___ INFORMATION PROVIDED ___
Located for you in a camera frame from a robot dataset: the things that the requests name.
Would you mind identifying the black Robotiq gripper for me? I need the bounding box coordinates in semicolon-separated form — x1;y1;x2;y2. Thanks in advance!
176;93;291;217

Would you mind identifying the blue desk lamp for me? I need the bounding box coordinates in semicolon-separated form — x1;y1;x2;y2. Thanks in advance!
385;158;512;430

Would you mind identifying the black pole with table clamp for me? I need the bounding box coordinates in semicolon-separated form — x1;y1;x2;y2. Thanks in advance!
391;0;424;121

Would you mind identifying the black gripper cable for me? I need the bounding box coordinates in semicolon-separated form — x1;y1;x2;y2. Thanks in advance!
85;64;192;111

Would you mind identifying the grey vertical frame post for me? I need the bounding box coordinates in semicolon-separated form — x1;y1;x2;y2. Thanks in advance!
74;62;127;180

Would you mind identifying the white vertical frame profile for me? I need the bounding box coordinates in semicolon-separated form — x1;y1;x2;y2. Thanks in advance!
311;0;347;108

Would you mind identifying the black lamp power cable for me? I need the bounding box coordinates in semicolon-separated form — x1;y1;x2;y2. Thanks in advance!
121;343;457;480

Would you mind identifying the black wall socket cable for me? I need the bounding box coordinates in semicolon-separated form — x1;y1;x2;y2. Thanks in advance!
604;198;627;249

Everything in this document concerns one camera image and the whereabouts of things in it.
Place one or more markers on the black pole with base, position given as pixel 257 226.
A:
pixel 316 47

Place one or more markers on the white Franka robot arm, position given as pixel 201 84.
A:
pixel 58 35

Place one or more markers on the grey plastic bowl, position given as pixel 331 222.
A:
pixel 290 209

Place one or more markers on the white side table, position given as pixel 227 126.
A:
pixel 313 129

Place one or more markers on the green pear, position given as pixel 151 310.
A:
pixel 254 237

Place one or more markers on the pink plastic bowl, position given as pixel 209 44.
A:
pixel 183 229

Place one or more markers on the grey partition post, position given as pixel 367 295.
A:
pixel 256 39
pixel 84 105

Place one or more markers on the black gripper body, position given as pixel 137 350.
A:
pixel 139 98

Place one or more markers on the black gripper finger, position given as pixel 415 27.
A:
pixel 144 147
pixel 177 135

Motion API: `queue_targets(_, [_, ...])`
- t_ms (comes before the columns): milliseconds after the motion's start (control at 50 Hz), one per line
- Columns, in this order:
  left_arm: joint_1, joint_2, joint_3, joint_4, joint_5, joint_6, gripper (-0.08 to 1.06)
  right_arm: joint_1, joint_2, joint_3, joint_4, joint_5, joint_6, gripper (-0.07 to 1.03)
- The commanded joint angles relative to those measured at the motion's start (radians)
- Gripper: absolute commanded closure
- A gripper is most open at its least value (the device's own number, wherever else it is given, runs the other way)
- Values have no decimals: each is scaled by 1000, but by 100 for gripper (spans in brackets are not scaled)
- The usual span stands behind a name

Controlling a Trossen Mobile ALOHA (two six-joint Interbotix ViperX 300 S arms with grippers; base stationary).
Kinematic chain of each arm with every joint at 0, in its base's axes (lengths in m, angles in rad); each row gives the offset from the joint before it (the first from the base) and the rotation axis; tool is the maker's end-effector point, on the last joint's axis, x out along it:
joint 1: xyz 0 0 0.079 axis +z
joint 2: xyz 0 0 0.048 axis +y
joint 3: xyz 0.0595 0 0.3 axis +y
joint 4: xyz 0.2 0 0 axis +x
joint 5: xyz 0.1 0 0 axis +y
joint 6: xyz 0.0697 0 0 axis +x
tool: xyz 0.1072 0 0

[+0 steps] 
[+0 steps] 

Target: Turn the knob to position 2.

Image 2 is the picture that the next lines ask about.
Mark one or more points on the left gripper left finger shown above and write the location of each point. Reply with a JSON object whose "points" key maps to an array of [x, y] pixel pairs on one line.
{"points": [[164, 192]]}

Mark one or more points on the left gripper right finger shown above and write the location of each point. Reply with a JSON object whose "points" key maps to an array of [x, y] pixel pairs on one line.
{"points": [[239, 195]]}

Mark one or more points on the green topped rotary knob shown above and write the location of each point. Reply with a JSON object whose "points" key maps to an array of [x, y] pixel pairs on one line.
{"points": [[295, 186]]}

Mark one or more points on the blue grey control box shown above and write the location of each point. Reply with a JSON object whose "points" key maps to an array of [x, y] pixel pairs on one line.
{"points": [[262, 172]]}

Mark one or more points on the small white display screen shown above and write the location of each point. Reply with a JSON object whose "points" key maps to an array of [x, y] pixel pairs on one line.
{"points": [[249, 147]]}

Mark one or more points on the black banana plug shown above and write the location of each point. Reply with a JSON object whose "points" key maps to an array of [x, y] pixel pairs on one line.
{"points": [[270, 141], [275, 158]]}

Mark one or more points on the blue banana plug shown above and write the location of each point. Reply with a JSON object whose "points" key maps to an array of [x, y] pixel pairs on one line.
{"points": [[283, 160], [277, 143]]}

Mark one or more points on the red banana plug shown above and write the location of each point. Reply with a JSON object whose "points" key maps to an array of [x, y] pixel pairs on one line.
___
■ PROBLEM
Could you copy each line of the material that holds "this"?

■ WRITTEN RESPONSE
Everything in this document concerns one camera image and the whereabouts of things in it.
- Columns, in this order:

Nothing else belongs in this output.